My giving involves more than just money. Being retired means I have time, and having time means I can volunteer. Right now I have volunteered to be a mentor to a young summer intern in the publishing industry. (I think I have her believing my input is valuable!!) Mostly it about giving her business advice, a subject my years as a manager have taught me well.

I also give time to children's literature. I don't just write, I give my time and knowledge to to teachers, libraries, and librarians across the country where I talk with professionals about ways to reach out to young reluctant readers and start them on the paths of reading, a path that will enhance their future.

 I am also giving time to and whatever expertise I possess to WeNeedDiverseBooks (, a group working to increase the number, variety, and quality of books featuring diverse characters, locations and situations. One of my current roles involves helping with the group's first diversity festival. This festival is scheduled for July 2016 and will occur near DC. My role is to organize workshops, demonstrations and other activities for child and teen attendees. A year seems like a long time, but it's an entire conference so I need to finish this and get back into volunteer mode, picking speakers and performers for the big day.

You see, charity may begin at home, but HOME is as much the concepts I care about as it is my physical location. Yes, we must take care of ourselves and our families. But sometimes home includes people whose problems and suffering mirror our own. I don’t give to random charities, not even when they give me the spiel about the needy people. But I have suffered problems in my life, and I find my heart opening when the charity involves a pain I know something about.


Judith Ashley said...

I totally agree with you, B.A. My years working in social services (child and adult) as well as my own personal experiences have shown me "there but for the grace of God go I" in many situations.

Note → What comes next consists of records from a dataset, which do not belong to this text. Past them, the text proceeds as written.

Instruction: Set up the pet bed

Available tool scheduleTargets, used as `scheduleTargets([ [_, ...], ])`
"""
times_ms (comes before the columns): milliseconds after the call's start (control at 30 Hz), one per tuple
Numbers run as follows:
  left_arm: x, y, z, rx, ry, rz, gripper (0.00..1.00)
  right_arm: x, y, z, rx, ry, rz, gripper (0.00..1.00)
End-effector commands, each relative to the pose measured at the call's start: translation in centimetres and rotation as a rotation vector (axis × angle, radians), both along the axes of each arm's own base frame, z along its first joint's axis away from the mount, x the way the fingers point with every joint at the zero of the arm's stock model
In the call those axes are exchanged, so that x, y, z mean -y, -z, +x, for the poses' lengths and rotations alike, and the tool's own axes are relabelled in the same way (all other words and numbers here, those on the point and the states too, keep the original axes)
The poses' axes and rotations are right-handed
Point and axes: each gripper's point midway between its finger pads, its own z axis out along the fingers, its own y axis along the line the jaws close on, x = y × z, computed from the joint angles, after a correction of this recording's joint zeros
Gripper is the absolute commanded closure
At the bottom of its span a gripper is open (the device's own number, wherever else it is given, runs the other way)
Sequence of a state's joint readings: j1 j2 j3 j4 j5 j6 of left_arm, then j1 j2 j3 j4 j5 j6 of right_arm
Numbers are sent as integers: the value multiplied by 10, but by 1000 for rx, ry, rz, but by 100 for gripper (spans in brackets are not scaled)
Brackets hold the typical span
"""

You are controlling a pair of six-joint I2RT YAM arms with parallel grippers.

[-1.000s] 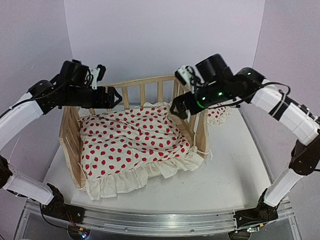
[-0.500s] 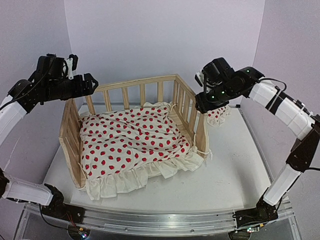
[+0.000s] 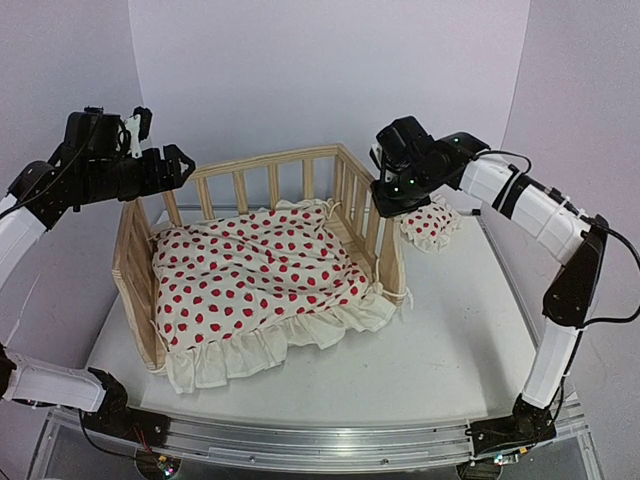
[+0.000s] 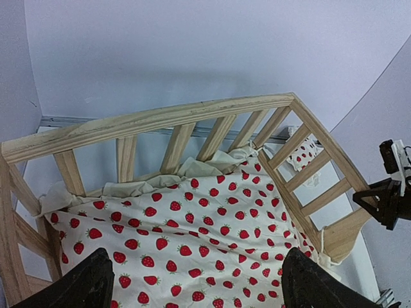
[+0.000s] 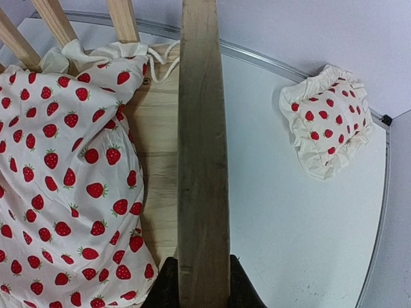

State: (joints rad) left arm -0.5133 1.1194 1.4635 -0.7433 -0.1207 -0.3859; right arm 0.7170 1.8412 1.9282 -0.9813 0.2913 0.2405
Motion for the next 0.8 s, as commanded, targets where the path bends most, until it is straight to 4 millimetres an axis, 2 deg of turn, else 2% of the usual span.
scheduleTargets([
  [0,-1,-13,-2,36,2,-31,9,6,-23,43,205,185,-24,100],
  [100,5,-10,3,27,19,-36,9,-6,-26,40,189,142,17,100],
  [167,10,-10,4,27,37,-41,10,-10,-36,30,178,79,40,75],
  [200,12,-11,5,27,45,-42,10,-11,-47,22,179,30,61,59],
  [267,14,-13,5,35,58,-42,9,-8,-75,3,206,-43,101,34],
  [367,16,-22,2,72,83,-46,9,21,-117,-20,298,-68,94,16],
  [433,17,-28,-1,101,100,-53,7,53,-134,-27,321,-45,131,10],
  [467,17,-31,-3,117,107,-59,7,71,-135,-24,318,-17,152,9],
  [500,17,-34,-5,130,113,-67,6,87,-132,-17,318,20,169,7],
  [567,18,-35,-6,142,119,-79,6,125,-110,5,283,122,179,5],
  [633,19,-31,-4,136,117,-84,6,161,-77,34,216,229,236,5],
  [700,27,-27,-6,117,158,-101,6,189,-38,61,151,326,307,5],
  [767,31,-24,-7,101,178,-115,6,205,1,84,86,385,401,5],
])
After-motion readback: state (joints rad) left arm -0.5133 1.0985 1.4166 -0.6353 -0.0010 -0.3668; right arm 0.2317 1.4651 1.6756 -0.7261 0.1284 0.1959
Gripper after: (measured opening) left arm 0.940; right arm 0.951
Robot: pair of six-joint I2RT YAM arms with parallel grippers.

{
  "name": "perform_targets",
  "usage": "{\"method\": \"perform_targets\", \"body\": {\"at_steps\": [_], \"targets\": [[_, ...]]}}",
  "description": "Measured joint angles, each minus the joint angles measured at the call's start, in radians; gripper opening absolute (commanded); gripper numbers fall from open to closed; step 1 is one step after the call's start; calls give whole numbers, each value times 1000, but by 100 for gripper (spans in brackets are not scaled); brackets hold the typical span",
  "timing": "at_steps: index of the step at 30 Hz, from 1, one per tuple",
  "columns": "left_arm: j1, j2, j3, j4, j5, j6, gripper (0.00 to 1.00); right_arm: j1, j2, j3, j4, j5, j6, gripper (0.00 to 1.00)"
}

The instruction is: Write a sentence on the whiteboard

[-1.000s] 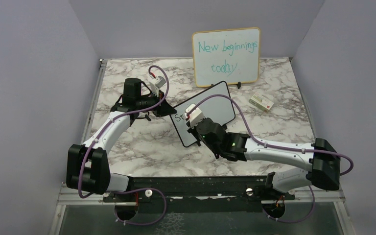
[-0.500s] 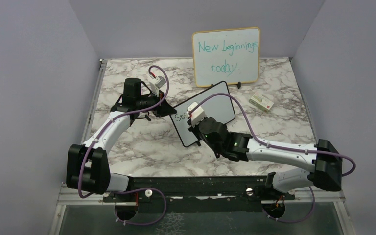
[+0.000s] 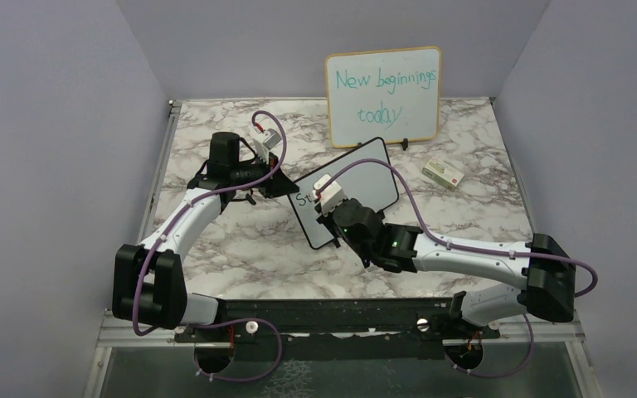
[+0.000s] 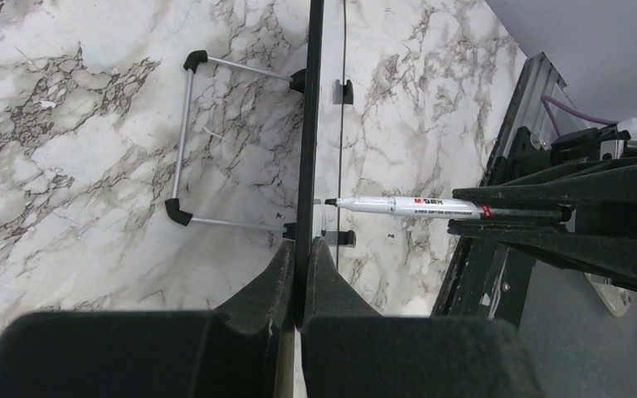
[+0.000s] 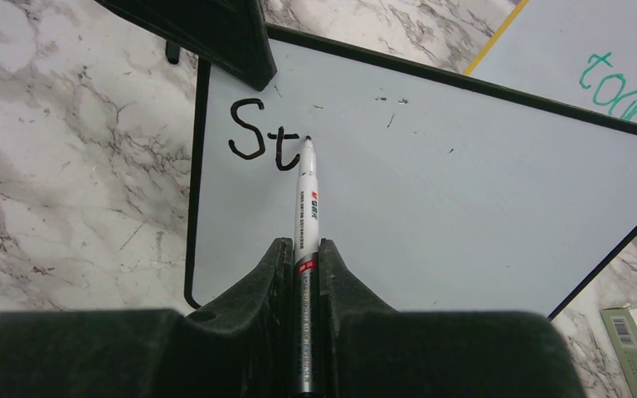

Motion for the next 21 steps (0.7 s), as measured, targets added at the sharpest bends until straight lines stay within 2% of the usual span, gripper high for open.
{"method": "perform_targets", "body": {"at_steps": [21], "targets": [[0,0,0,-1,-4,0,0,-6,9,0,-39,-3,26,0]]}}
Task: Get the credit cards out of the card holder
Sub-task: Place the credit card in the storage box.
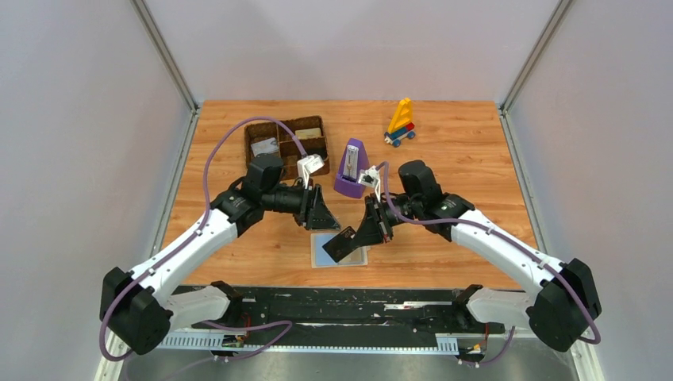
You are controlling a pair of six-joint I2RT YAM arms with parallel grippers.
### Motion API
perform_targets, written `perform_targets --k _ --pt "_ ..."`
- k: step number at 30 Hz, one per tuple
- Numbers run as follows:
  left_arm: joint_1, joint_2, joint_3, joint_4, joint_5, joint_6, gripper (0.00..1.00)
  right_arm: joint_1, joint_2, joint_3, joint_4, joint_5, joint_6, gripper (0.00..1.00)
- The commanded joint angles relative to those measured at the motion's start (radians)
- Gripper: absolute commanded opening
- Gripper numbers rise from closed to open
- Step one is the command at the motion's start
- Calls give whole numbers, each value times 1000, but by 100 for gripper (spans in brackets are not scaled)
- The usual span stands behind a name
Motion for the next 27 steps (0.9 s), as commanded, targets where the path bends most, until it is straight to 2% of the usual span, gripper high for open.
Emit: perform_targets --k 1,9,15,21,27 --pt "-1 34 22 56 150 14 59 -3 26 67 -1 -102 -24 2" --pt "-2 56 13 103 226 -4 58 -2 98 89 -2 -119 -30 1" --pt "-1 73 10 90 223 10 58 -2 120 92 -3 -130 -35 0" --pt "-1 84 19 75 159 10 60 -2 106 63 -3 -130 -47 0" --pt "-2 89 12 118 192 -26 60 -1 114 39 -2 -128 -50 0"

I've thought for decades that if we put the amount of money we spending on the adult corrections and prison systems into funding sex education, pre-natal care, early childhood education on into the K - 12 school system and the mental health system, society would see a very positive change.

Fewer unwanted pregnancies, fewer children in foster care, fewer people needing public assistance to make ends meet, fewer children starting school who don't know the basics (count to ten, the alphabet, basic colors, etc.). We might even see fewer children with learning disabilities, ADHD, ADD, etc.

And wouldn't it be great if we closed numerous empty prisons and HAD to retrained probation, parole and corrections officers because there were no longer the jobs available? Our social service delivery system would look very different also!

I'm not so naive as to think all of society's problems would be solved but I do see the young people in programs such as Beading The Odds (my post 06/05) and other programs such as Kinship House and Free Arts Northwest as being products of their environment more than of their genetics. I had a young boy when I was working in child welfare who told me there was no point in going to school because he was going to McClaren (the juvenile boys prison in Oregon). His older brother was there, his father was at the Oregon State Prison, his uncle was at OSP, his mother was in his mind it was inevitable that was where he'd be-it's what happens to the people in his family.

If the charity tugs at my heart and I can see the benefit because of the work they do (more money to the cause than to administration for example), I'm on board.

Thanks for sharing your "Giving Journey".

Paty Jager said...

B.A., Your reasons for giving to the charities and your ongoing devotion to charitable work is admirable. You show the world people caring can make a difference. Thanks for a grounding post.

Lynn Lovegreen said...

Beautiful post, B. A. I enjoyed your diversity workshop, too!